### THE TASK:
Which lines of the records contain the word "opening"? Copy each one.

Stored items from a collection
..........

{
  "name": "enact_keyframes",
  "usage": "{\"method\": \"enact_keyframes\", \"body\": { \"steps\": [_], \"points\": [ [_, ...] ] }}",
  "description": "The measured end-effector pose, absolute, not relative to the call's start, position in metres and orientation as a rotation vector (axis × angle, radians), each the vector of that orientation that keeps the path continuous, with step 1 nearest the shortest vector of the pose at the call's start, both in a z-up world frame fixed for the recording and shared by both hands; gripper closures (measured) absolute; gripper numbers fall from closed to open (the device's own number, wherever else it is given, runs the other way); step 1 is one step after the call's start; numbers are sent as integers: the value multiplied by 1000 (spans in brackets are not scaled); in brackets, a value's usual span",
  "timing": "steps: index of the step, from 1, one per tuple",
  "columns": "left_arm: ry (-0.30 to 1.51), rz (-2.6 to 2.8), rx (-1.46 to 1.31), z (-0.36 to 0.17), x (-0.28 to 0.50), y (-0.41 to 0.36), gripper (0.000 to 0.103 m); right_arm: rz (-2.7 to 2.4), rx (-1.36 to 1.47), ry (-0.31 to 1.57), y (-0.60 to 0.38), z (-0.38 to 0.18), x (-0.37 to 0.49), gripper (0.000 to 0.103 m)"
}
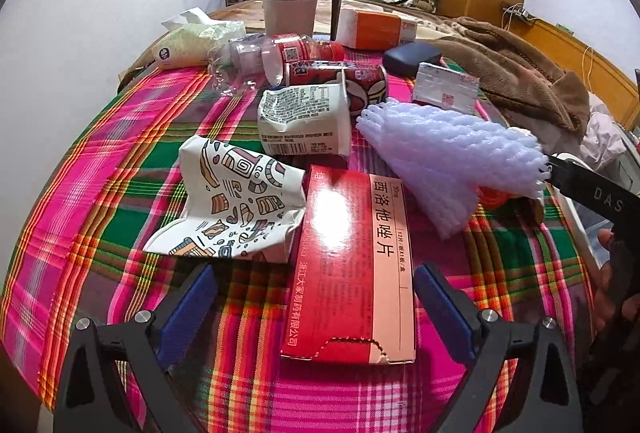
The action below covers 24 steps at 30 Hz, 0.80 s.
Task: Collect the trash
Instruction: 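Grasp the red medicine box with the left tool while the right tool grasps the white paper bag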
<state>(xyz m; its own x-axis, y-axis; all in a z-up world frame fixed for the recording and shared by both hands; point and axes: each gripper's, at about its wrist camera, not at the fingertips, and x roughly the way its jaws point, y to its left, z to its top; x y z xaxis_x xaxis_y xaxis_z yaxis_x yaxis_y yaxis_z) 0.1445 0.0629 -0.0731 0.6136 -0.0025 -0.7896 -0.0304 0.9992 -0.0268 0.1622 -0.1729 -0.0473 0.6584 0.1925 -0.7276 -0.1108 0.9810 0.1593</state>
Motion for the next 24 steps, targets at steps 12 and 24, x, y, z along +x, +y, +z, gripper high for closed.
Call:
{"method": "enact_keyframes", "body": {
  "steps": [12,24],
  "points": [
    [941,37,-34,-81,155,64,18,161,101,863,-172,-52,168,49],
    [911,3,-106,-74,149,66,39,132,154,830,-189,-49,158,73]
  ]
}}
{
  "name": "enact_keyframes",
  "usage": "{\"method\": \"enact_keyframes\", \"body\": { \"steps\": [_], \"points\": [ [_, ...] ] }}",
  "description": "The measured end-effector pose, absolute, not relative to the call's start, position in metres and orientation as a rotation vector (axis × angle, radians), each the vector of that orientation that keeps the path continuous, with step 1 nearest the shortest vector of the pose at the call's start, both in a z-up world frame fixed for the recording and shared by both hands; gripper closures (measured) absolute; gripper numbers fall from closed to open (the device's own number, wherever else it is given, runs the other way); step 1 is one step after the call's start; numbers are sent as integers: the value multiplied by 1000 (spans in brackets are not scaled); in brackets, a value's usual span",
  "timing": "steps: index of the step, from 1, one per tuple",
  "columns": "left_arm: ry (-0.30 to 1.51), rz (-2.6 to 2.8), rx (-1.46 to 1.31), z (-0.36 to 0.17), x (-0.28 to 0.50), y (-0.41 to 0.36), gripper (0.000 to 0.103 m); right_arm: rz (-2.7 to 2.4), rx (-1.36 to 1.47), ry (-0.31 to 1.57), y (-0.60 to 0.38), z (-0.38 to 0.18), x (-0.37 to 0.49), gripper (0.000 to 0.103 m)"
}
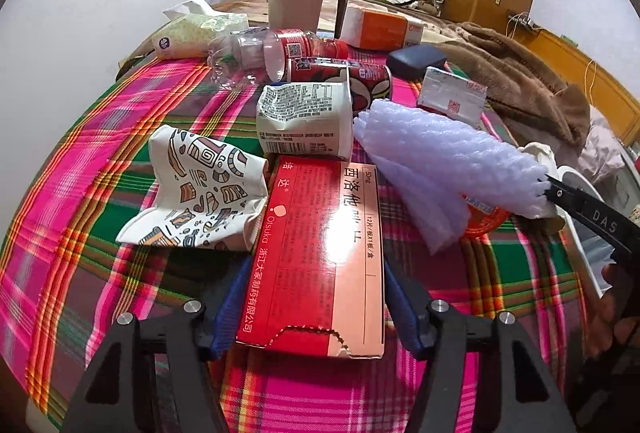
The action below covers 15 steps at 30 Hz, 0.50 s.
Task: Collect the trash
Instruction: 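Grasp the red medicine box with the left tool while the right tool grasps the white paper bag, then carry the red box and white paper bag over the wastebasket with both tools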
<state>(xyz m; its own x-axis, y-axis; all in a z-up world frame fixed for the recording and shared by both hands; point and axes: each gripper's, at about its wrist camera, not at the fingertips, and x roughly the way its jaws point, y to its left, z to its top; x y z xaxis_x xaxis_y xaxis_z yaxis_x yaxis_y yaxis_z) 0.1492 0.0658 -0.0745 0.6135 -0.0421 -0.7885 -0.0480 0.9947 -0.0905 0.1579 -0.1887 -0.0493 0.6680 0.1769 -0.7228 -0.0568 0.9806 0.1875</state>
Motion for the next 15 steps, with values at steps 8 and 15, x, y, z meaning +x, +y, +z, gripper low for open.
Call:
{"method": "enact_keyframes", "body": {
  "steps": [8,15],
  "points": [
    [868,-7,-127,-61,137,66,39,160,165,781,-192,-41,144,79],
    [812,-25,-124,-39,119,59,39,173,193,715,-202,-22,125,80]
  ]
}}
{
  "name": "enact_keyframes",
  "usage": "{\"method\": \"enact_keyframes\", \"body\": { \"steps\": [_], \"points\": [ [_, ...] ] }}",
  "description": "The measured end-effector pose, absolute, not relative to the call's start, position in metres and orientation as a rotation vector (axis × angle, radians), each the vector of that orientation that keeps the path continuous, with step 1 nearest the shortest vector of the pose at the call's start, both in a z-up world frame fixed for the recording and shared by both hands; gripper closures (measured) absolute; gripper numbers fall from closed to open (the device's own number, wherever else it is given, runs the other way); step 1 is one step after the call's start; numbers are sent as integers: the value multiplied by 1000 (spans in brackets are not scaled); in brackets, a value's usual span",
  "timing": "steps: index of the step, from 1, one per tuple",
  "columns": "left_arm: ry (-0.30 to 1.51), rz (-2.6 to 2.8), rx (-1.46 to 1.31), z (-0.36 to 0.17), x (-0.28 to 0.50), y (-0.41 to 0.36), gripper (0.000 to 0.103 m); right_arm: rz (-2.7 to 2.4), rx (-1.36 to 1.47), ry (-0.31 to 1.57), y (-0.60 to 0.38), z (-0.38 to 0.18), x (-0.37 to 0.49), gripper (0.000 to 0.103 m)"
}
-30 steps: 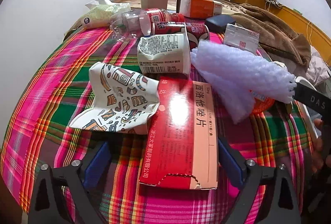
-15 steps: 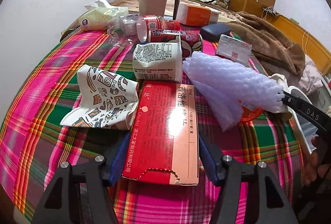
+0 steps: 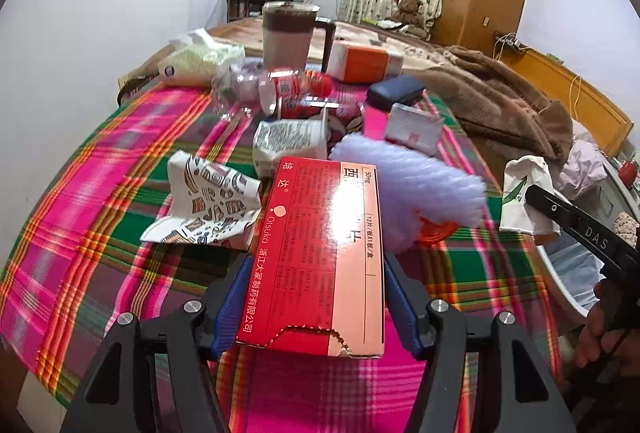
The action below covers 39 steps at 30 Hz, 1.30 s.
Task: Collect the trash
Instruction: 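Carry the red box and white paper bag over the wastebasket with both tools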
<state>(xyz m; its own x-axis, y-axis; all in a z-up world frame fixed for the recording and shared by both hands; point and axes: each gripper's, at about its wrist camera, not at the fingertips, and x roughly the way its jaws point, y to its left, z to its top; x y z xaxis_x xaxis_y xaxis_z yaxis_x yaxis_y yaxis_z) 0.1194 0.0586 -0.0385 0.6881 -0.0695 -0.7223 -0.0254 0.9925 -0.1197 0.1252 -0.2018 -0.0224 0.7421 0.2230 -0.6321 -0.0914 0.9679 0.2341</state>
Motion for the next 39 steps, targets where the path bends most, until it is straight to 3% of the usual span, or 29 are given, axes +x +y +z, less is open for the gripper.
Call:
{"method": "enact_keyframes", "body": {
  "steps": [16,39],
  "points": [
    [664,-203,-32,21,110,-28,39,69,196,596,-256,13,88,80],
    [717,-497,75,-2,148,-185,39,-141,212,748,-348,-35,99,79]
  ]
}}
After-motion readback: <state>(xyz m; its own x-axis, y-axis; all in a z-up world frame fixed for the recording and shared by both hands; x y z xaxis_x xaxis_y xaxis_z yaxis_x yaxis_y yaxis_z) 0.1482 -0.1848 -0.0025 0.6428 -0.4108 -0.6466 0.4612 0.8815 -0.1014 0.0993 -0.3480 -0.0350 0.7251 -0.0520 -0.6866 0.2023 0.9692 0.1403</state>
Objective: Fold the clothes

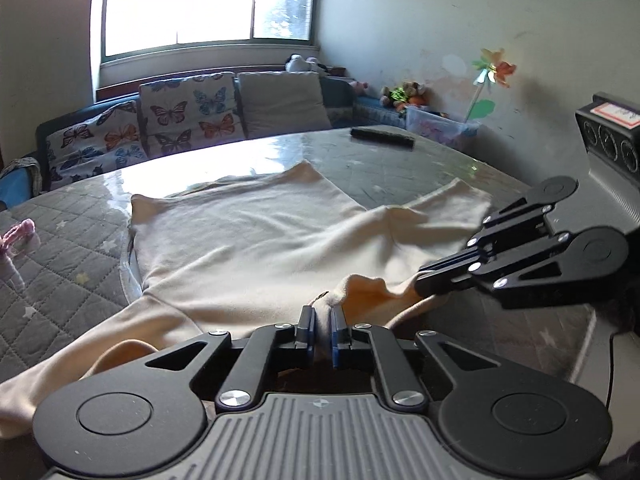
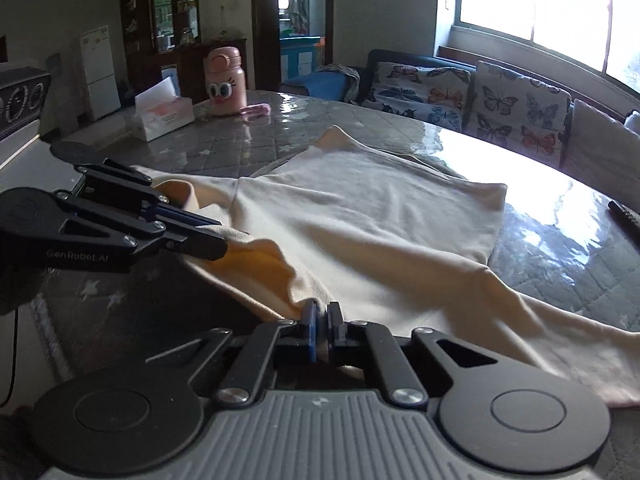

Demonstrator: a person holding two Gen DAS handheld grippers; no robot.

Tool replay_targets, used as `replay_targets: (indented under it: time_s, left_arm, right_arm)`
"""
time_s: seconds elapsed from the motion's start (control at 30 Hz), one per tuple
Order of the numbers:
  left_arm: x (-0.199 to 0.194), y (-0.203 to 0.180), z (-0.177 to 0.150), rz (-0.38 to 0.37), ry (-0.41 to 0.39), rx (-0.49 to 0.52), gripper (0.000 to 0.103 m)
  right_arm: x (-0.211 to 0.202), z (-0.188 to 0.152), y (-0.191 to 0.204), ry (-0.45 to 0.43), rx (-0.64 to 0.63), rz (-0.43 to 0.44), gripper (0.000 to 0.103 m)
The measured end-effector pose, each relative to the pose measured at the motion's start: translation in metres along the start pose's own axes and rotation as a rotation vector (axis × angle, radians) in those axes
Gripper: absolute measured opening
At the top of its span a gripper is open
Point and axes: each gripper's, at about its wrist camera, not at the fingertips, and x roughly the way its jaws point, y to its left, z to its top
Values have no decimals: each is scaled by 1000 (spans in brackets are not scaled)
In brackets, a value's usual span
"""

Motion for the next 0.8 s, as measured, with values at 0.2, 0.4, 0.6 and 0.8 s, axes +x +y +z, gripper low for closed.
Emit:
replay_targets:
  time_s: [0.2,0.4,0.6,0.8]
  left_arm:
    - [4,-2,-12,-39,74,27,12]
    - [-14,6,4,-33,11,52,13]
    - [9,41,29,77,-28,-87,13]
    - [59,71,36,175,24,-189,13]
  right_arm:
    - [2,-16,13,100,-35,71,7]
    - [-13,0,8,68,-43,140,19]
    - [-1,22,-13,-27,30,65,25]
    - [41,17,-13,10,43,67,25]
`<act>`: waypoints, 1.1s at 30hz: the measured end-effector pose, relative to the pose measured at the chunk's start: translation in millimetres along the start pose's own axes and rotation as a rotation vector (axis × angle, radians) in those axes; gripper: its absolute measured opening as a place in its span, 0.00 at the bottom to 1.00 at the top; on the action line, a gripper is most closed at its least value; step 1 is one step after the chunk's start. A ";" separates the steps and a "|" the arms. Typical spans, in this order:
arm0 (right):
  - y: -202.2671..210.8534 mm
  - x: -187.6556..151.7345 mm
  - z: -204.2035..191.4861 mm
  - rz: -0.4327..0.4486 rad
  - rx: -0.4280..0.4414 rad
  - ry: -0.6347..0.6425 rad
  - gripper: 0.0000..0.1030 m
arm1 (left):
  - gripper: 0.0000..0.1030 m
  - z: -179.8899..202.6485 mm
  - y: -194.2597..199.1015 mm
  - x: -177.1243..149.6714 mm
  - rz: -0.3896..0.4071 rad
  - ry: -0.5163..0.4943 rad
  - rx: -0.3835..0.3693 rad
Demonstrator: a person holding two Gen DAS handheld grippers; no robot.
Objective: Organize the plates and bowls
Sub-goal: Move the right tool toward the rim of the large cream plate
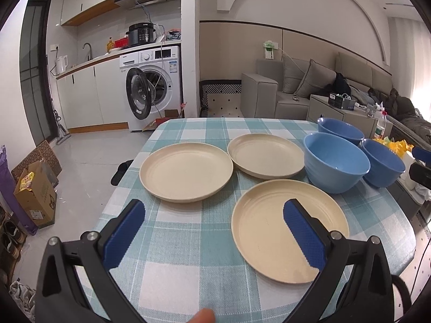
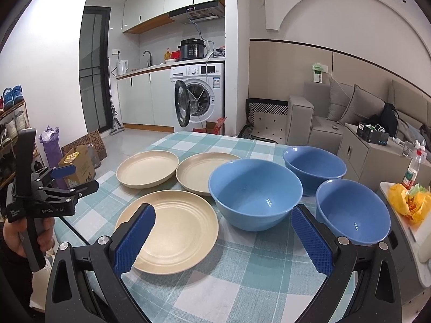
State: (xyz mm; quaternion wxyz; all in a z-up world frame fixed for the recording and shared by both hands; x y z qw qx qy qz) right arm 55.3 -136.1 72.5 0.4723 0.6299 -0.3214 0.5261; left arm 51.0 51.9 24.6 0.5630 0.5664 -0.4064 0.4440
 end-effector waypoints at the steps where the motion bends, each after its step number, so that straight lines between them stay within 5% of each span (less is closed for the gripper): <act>1: -2.9 2.7 0.1 -0.005 -0.001 0.001 1.00 | 1.00 -2.4 -1.3 2.0 0.004 0.004 0.006; 33: -83.8 78.9 8.1 -0.104 0.048 0.048 1.00 | 1.00 -8.8 -66.4 51.1 -0.054 -0.016 -0.004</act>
Point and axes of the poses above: each gripper's, at about its wrist camera, not at the fingertips, and y roughly against the way its jaws point, z to its right, x to its top, the point moved 1 cm from there along -y, roughly the way its jaws point, and after that the axes turned 15 degrees about z, right-handed, at the moved point
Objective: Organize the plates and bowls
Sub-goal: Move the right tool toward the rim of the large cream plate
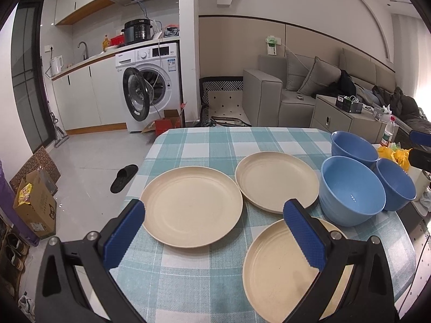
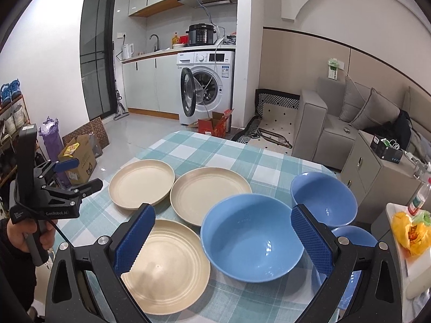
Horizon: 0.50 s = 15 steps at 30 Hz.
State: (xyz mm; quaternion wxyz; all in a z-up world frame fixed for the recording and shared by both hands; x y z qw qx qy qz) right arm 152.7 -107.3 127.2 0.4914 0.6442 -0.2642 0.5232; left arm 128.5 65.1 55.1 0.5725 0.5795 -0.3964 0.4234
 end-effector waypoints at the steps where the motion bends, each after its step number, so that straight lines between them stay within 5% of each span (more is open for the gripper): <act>1: -2.4 1.7 1.8 -0.003 0.000 -0.002 1.00 | 1.00 1.1 -2.0 0.7 -0.006 -0.003 0.002; 15: -41.1 28.1 16.5 -0.055 0.019 -0.011 1.00 | 1.00 12.4 -30.9 14.5 -0.033 -0.052 -0.021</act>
Point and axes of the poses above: each gripper's, at about its wrist camera, not at the fingertips, and y roughly against the way its jaws point, z to its right, x to its top, the point moved 1 cm from there along -y, roughly the way its jaws point, and after that the axes turned 15 degrees about z, right-handed, at the moved point
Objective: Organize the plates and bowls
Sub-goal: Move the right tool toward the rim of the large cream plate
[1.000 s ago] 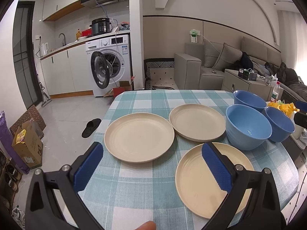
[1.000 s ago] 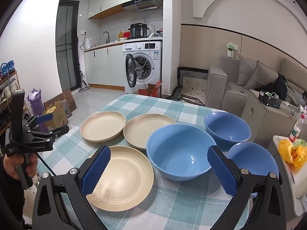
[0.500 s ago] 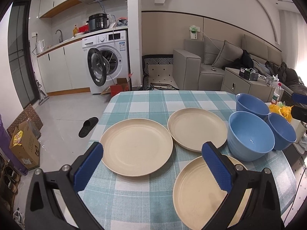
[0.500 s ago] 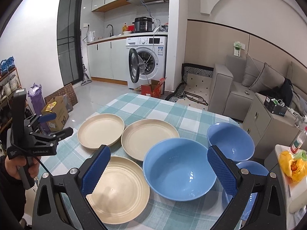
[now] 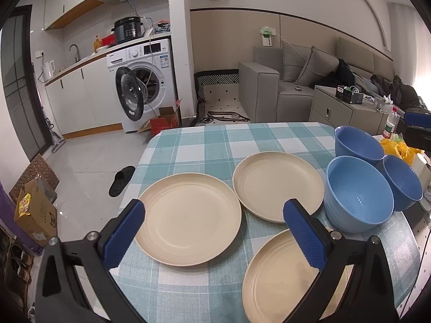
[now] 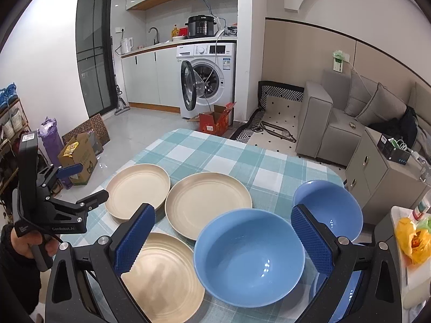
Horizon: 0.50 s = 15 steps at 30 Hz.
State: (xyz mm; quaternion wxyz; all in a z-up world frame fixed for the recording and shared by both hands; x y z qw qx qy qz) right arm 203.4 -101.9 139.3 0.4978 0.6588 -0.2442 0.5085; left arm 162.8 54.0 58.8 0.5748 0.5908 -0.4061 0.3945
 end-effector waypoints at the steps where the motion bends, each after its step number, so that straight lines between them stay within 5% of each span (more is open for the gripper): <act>1: -3.3 2.2 1.8 -0.004 0.001 -0.004 1.00 | 1.00 0.5 -1.5 1.2 -0.002 -0.002 -0.001; 15: -56.1 19.2 27.7 -0.097 0.006 -0.077 1.00 | 1.00 9.1 -37.3 13.6 -0.046 -0.024 -0.049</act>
Point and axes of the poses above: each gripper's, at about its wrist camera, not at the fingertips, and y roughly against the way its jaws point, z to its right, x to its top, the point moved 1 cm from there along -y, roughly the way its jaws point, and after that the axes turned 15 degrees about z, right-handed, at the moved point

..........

### ANSWER SECTION:
Gripper: absolute measured opening
`<act>`: waypoints, 1.1s at 30hz: the measured end-effector pose, relative to the pose measured at the chunk's start: translation in millimetres along the start pose's own axes and rotation as a rotation vector (axis × angle, radians) in those axes; gripper: its absolute measured opening as a place in its span, 0.00 at the bottom to 1.00 at the top; on the action line, a gripper is most closed at its least value; step 1 is one step after the chunk's start. A ";" separates the steps and a "|" the arms. Typical spans, in this order:

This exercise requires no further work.